Alors que le pouvoir régulier syrien avait « presque » gagné la guerre contre les terroristes, soutenus par les forces étrangères, en grande partie grâce à l'intervention de la Russie en 2015, Assad s'est hier enfui avec sa famille en Russie, le pays tombe aux mains de ces groupuscules extrémistes. Et tout cela s'est passé en une semaine. Si la question de la trahison intérieure, notamment de l'armée, est un élément incontestable, il n'est que le résultat d'une suite d'erreurs stratégiques. Les conflits ne se gèlent pas, ils se gagnent ou ils se perdent. Même 12 années plus tard. Les forces extérieures viennent de le terminer, Assad a perdu, la Syrie aussi.
L'illusion de la guerre post-moderne
La guerre en Syrie était une guerre étrange, parfaitement « post-moderne » disait-on. Elle était présentée d'ailleurs comme un conflit d'un « nouveau genre ». Ainsi, l'on voyait des corridors organisés pour évacuer non seulement des civils, mais aussi des combattants. Ce qui leur permettait de se regrouper ailleurs et de continuer le combat.
Nous avons eu droit à la mise en scène hollywoodienne d'attaques chimiques, avec la complaisance des médias occidentaux et la participation des organes internationaux. Jusqu'à ce que la Russie présente l'une de ces « victimes » à l'AIEA … Une « victime », qui a raconté la mise en scène organisée par les fameux « Casques blancs », organisation financée par les Etats-Unis.
Nous avons pu voir à l'oeuvre toute l'hypocrisie humanitaire, dont l'aide occidentale n'était envoyée que dans les zones tenues par les combattants terroristes …
L'intervention militaire de la coalition américaine avait alors permis le déploiement des forces terroristes presque jusqu'aux portes de Damas, quand Assad a demandé de l'aide à la Russie. Son intervention contre les forces terroristes a été vivement critiquée par les Occidentaux, qui dévoilaient ainsi leur véritable finalité : faire tomber Assad grâce à ces terroristes, qui faisaient le sal travail. La coalition américaine avait alors lancé une distinction étonnante entre terroristes radicaux et « modérés ». Il est vrai que la modération est une des caractéristiques du terrorisme.
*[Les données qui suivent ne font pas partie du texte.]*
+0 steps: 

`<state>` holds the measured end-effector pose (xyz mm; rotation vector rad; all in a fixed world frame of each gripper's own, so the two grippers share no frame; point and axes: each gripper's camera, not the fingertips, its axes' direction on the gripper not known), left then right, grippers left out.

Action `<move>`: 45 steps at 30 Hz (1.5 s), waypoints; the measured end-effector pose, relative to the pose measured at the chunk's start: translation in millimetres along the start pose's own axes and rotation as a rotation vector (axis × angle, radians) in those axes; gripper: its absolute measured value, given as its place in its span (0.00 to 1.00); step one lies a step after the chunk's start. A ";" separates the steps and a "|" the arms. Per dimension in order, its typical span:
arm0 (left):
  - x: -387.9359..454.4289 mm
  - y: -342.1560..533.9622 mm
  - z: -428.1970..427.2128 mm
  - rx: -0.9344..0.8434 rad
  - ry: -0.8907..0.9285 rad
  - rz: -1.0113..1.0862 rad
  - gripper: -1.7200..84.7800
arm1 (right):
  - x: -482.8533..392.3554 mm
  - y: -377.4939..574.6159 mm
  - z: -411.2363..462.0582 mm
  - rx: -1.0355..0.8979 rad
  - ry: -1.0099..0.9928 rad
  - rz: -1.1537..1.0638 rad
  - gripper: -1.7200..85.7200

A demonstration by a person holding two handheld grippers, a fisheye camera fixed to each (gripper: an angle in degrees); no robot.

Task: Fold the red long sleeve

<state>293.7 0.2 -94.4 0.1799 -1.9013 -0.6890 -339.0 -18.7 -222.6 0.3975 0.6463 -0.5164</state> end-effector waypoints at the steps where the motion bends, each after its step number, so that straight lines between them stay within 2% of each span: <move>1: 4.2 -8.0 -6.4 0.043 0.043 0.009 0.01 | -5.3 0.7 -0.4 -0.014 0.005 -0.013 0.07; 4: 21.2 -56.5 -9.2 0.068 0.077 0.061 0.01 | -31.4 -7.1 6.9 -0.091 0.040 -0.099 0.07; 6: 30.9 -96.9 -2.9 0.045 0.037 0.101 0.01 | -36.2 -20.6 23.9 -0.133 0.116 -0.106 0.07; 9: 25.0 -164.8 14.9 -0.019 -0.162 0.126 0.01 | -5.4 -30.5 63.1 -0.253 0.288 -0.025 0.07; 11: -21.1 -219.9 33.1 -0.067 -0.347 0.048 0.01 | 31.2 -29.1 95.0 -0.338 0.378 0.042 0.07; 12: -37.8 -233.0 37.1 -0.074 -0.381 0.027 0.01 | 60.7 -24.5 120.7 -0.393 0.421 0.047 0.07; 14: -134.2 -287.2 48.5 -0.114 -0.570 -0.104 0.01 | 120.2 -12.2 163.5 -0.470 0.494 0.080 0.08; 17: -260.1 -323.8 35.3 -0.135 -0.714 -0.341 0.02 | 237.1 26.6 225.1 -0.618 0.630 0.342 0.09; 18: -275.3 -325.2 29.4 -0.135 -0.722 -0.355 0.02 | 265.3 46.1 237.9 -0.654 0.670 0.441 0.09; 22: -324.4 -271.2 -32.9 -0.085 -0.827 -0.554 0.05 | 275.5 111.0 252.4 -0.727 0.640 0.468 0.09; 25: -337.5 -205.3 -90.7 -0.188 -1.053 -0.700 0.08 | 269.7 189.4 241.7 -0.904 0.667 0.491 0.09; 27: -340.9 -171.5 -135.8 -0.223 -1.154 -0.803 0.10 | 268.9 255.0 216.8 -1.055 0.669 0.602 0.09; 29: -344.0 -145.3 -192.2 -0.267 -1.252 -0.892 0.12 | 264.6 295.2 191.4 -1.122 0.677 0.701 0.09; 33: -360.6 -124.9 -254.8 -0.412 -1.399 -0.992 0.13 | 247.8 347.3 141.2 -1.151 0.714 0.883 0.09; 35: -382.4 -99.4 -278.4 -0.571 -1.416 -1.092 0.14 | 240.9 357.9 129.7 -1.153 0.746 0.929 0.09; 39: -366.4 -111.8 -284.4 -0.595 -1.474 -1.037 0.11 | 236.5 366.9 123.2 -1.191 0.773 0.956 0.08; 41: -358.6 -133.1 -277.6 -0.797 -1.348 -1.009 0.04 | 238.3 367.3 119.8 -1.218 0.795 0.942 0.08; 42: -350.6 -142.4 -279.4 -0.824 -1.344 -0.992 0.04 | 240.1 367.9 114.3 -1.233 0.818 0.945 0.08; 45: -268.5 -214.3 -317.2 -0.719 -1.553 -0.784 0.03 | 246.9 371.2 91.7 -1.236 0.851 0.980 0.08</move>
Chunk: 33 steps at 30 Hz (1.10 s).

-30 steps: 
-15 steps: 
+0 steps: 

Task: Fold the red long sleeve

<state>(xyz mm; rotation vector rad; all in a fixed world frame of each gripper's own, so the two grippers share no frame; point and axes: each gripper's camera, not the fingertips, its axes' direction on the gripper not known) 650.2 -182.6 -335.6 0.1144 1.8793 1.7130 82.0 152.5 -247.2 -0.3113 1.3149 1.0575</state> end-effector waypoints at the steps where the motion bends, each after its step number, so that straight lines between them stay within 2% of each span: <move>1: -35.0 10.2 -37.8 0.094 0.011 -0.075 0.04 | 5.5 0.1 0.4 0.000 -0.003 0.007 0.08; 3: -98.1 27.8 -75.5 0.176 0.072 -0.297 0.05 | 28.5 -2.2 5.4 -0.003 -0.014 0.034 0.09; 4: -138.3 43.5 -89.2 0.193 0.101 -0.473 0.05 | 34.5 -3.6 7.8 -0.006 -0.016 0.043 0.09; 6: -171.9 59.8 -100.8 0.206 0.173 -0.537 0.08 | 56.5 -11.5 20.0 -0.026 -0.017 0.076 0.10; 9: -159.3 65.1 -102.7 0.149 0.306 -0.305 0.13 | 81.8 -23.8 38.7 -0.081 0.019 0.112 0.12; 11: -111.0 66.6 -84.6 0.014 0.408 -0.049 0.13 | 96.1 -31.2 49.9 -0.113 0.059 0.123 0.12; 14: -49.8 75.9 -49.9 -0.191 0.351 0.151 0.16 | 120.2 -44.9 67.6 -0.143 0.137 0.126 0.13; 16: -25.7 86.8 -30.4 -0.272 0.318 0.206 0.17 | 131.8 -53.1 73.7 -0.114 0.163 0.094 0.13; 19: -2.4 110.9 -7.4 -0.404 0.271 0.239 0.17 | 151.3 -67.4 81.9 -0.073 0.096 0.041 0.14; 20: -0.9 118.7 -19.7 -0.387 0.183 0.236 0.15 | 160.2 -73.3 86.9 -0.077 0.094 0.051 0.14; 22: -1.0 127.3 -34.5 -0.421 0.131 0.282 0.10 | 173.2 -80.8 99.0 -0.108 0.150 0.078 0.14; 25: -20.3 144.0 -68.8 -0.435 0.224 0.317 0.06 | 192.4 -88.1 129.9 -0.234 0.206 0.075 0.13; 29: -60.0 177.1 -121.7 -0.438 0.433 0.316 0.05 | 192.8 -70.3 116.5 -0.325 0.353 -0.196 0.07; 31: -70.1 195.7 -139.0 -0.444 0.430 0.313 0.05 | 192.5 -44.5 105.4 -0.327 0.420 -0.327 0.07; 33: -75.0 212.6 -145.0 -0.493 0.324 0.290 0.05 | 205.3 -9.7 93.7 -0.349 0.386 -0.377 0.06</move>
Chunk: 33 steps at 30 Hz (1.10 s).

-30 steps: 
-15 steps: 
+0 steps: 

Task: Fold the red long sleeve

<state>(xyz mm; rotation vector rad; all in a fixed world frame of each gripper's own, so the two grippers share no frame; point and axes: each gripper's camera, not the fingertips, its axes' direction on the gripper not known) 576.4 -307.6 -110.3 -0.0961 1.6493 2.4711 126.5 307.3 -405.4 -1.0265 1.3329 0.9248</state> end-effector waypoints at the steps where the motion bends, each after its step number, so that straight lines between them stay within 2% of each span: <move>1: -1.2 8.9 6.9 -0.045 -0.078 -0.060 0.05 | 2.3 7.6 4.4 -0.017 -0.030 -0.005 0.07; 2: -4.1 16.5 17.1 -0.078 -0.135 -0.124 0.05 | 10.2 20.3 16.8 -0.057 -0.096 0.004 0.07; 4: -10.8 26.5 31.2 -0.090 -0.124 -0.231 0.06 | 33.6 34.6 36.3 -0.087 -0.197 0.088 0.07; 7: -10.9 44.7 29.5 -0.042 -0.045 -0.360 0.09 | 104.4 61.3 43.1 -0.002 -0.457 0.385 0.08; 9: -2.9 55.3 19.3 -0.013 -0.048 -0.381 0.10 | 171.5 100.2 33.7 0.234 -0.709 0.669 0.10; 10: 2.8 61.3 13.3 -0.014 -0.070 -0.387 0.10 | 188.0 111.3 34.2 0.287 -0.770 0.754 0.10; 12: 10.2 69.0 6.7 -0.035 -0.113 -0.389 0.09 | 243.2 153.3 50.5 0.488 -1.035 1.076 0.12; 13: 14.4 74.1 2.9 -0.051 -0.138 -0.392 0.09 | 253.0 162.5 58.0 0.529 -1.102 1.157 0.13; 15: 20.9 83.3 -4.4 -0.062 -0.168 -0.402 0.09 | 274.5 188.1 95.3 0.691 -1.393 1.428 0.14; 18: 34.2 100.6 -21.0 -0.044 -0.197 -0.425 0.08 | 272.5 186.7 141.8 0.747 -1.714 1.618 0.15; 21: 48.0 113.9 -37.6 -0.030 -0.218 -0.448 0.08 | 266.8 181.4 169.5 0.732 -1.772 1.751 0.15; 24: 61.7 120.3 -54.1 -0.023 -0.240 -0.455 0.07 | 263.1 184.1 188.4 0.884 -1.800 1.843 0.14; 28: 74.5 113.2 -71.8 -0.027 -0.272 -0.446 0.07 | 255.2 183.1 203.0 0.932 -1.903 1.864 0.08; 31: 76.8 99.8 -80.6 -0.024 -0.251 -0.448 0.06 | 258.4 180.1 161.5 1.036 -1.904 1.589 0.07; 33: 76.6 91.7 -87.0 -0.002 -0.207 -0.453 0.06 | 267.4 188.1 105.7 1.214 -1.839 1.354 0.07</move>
L'on a vu ainsi une aide militaire directe apportée par la coalition américaine à ces groupes terroristes, notamment dans la région de Deir ez Zor, des pickups britanniques arriver entre les mains de ces groupes terroristes modérés passer aux radicaux …
C'est aussi dans ce conflit, que les pourparlers furent utilisés comme moyen de régulation du conflit, pour obtenir sur le plan politico-médiatique, ce qu'il n'était alors pas possible d'obtenir sur le terrain. Comme en Ukraine au même moment, avec les Accords de Minsk. Il est notable que ce Format d'Astana, qui a permis de geler le conflit en attendant des conditions favorables à l'Occident pour l'achever, s'est encore réuni avec la Russie la veille de la chute d'Assad.
Les leçons n'ont manifestement pas été tirées. Ce qui signifie, que le risque existe de voir les mêmes manoeuvres utilisées dans un autre conflit, autrement plus important pour la Russie, à savoir en Ukraine.
Les leçons de la chute de la Syrie
Plusieurs leçons sont à tirer de la chute fulgurante de la Syrie.
1) La guerre en Syrie n'est pas plus une guerre « post-moderne », que ne l'est la guerre en Ukraine. C'est une guerre. Et à la guerre tous les moyens sont bons pour remporter la victoire, notamment créer l'illusion, surtout quand l'adversaire a envie d'y croire.
2) En Syrie comme en Ukraine, des Etats se battent, y défendent leurs intérêts, leur suprématie. Pour cela, ils peuvent utiliser les armées régulières ou des groupes non-réguliers formés, armés et payés pour cela. Mais cela reste une guerre, dont dépend la survie des Etats. La Syrie a disparu comme sujet politique. La Russie joue son existence politique en Ukraine, tout comme les forces globalistes qui dirigent les Etats en Occident.
3) Puisqu'il s'agit d'une guerre, l'ennemi doit être neutralisé, non pas évacué. Sinon il reprend les armes et le combat.
4) Tant qu'une guerre n'est pas aboutie, elle n'est pas terminée. Quand un conflit est gelé, cette période est utilisée pour mettre en place les conditions favorables à la victoire d'un camp, puisque la source du conflit n'a pas disparu. Ainsi, la Russie est concentrée sur l'Ukraine et n'a pas les ressources pour soutenir militairement la Syrie. L'Iran a été deux fois décapitée, avec l'assassinat du général Souleimani par les Etats-Unis et de l'ancien Président, dont le crash de l'hélicoptère est douteux. Israël occupe le Hezbollah dans la guerre qu'il a lancé au Moyen-Orient pour créer ce grand Israël, tant espéré, qui risque de se réaliser. La Turquie est toujours prête à reprendre les armes en Syrie, bombarde allègrement des villages entiers et commence à s'installer. Les Etats-Unis soutiennent leurs terroristes et ont fait clairement savoir aux autres groupes terroristes, qu'ils ne devaient pas s'en approcher, et le message est passé. Pendant ce temps aussi, pendant qu'un cessez-le-feu imposant un statu quo avait été obtenu et que la Russie et la Syrie fêtaient un peu vite une victoire qui n'existait pas, les forces syriennes ont manifestement été travaillées de l'intérieur. Elles ont ainsi trahi à temps. Sans compter la fatigue objective : on ne reprend pas les armes aussi facilement après quelques années de pause.
Ainsi, la Syrie est tombée en une semaine. Car ce n'est pas une guerre « post-moderne », c'est une guerre. Assad vient de la perdre. Les occidentaux viennent de la terminer. Il n'est plus question de « gel », puisqu'ils s'emparent du territoire. La France a félicité la première la victoire du terrorisme en Syrie.
Que la leçon soit tirée par la Russie en Ukraine, alors que le chant des sirènes des « négociations » se renforce, que Trump tente de faire asseoir à la même table Zelensky et Poutine, comme si le conflit se déroulait entre l'Ukraine et la Russie et non pas entre les Atlantistes et la Russie en Ukraine. La guerre conduite contre la Russie en Ukraine n'est pas une Opération spéciale, ce n'est pas une guerre post-moderne, c'est une guerre à mort, qui ne prendra fin qu'avec la disparition au minimum politique de l'un des deux camps et la prise de contrôle du territoire ukrainien par le vainqueur.